Projective independence tests in high dimensions: the curses and the cures

成果类型:
Article
署名作者:
Zhang, Yaowu; Zhu, Liping
署名单位:
Shanghai University of Finance & Economics; Renmin University of China
刊物名称:
BIOMETRIKA
ISSN/ISSBN:
0006-3444
DOI:
10.1093/biomet/asad070
发表日期:
2024
关键词:
distance dependence MULTIVARIATE METRICS
摘要:
Testing independence between high-dimensional random vectors is fundamentally different from testing independence between univariate random variables. Taking the projection correlation as an example, it suffers from at least three problems.
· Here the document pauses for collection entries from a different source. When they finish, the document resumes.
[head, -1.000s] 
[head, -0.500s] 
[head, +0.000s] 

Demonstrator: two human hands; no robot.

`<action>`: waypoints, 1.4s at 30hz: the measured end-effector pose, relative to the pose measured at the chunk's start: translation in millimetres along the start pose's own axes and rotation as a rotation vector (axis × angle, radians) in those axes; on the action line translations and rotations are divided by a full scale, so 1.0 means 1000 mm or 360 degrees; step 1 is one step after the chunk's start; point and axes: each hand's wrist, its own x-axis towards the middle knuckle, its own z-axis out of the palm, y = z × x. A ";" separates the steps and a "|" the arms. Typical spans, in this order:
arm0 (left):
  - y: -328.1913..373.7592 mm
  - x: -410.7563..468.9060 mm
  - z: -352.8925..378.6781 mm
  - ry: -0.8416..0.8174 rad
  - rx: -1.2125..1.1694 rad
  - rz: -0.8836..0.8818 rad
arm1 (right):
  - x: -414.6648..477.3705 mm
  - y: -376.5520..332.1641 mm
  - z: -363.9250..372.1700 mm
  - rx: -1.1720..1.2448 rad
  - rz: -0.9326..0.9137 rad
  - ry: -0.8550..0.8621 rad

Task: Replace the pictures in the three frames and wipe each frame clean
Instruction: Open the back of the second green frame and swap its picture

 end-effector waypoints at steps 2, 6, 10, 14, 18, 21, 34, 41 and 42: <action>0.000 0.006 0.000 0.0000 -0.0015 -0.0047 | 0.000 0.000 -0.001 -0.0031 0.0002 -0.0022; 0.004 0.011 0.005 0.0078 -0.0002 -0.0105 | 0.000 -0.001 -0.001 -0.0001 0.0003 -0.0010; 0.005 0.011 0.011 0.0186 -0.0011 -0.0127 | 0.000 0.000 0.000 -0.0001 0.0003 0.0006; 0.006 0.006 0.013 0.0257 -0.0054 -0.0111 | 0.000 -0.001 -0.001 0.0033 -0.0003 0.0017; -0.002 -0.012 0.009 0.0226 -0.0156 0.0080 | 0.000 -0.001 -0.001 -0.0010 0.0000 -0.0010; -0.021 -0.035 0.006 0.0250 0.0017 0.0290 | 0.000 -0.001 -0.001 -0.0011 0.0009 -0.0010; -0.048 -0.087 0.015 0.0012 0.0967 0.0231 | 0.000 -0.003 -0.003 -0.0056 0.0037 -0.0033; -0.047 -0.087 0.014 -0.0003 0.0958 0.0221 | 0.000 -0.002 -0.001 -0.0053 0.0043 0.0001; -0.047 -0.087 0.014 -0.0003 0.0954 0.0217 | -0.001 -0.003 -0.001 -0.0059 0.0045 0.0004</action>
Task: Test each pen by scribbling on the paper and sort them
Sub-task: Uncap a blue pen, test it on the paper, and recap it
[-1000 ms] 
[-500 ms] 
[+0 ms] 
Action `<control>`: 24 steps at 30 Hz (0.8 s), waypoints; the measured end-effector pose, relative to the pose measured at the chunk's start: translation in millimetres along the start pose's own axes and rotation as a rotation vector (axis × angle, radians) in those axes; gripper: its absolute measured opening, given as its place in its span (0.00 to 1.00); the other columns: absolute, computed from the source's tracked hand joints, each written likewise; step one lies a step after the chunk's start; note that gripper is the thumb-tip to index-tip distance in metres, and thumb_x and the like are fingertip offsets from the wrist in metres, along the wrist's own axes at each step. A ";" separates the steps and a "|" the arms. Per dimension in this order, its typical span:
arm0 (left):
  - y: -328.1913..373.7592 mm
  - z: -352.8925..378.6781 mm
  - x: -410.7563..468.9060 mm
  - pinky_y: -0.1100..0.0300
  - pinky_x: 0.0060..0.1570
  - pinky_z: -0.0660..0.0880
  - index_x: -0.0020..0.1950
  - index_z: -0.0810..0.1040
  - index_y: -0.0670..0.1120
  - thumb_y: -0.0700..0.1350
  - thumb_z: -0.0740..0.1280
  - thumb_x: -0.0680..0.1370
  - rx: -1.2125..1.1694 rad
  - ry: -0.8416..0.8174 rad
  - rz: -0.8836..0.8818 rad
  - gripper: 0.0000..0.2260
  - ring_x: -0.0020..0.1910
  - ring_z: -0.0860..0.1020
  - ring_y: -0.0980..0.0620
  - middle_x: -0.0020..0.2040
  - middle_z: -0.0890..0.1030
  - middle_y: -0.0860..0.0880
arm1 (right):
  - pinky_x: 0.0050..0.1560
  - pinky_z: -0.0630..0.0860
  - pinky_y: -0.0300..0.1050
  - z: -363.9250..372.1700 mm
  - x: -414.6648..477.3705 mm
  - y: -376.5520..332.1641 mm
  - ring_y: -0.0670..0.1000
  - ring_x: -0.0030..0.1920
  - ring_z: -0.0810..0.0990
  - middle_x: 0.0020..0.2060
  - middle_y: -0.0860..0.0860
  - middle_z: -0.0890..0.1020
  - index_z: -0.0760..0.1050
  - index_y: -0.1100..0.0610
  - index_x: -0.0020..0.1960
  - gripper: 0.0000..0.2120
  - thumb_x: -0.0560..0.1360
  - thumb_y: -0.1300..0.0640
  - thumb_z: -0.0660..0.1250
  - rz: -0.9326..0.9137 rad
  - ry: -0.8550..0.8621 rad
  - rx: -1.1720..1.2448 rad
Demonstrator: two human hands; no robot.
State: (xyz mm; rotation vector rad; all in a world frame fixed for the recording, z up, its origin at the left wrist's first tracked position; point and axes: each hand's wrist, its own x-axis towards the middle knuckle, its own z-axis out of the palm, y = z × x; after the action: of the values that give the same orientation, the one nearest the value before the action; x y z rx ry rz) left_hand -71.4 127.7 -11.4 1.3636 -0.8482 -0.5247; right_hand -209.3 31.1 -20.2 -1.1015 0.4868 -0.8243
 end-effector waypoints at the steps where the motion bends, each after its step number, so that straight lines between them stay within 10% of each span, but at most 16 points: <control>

First, it has a high computational complexity of O{n3(p+q)}, where n, p and q are the sample size and dimensions of the random vectors; this limits its usefulness substantially when n is extremely large. Second, the asymptotic null distribution of the projection correlation test is rarely tractable; therefore, random permutations are often suggested as a means of approximating the asymptotic null distribution, which further increases the complexity of implementing independence tests. Third, the power performance of the projection correlation test deteriorates in high dimensions. To address these issues, the projection correlation is improved by using a modified weight function, which reduces the complexity to O{n2(p+q)}. We estimate the improved projection correlation with U-statistic theory. Importantly, its asymptotic null distribution is standard normal, thanks to the high dimesnionality of the random vectors. This expedites the implementation of independence tests substantially. To enhance the power performance in high dimensions, we propose incorporating a cross-validation procedure with feature screening into the projection correlation test. The implementation efficacy and power enhancement are confirmed through extensive numerical studies.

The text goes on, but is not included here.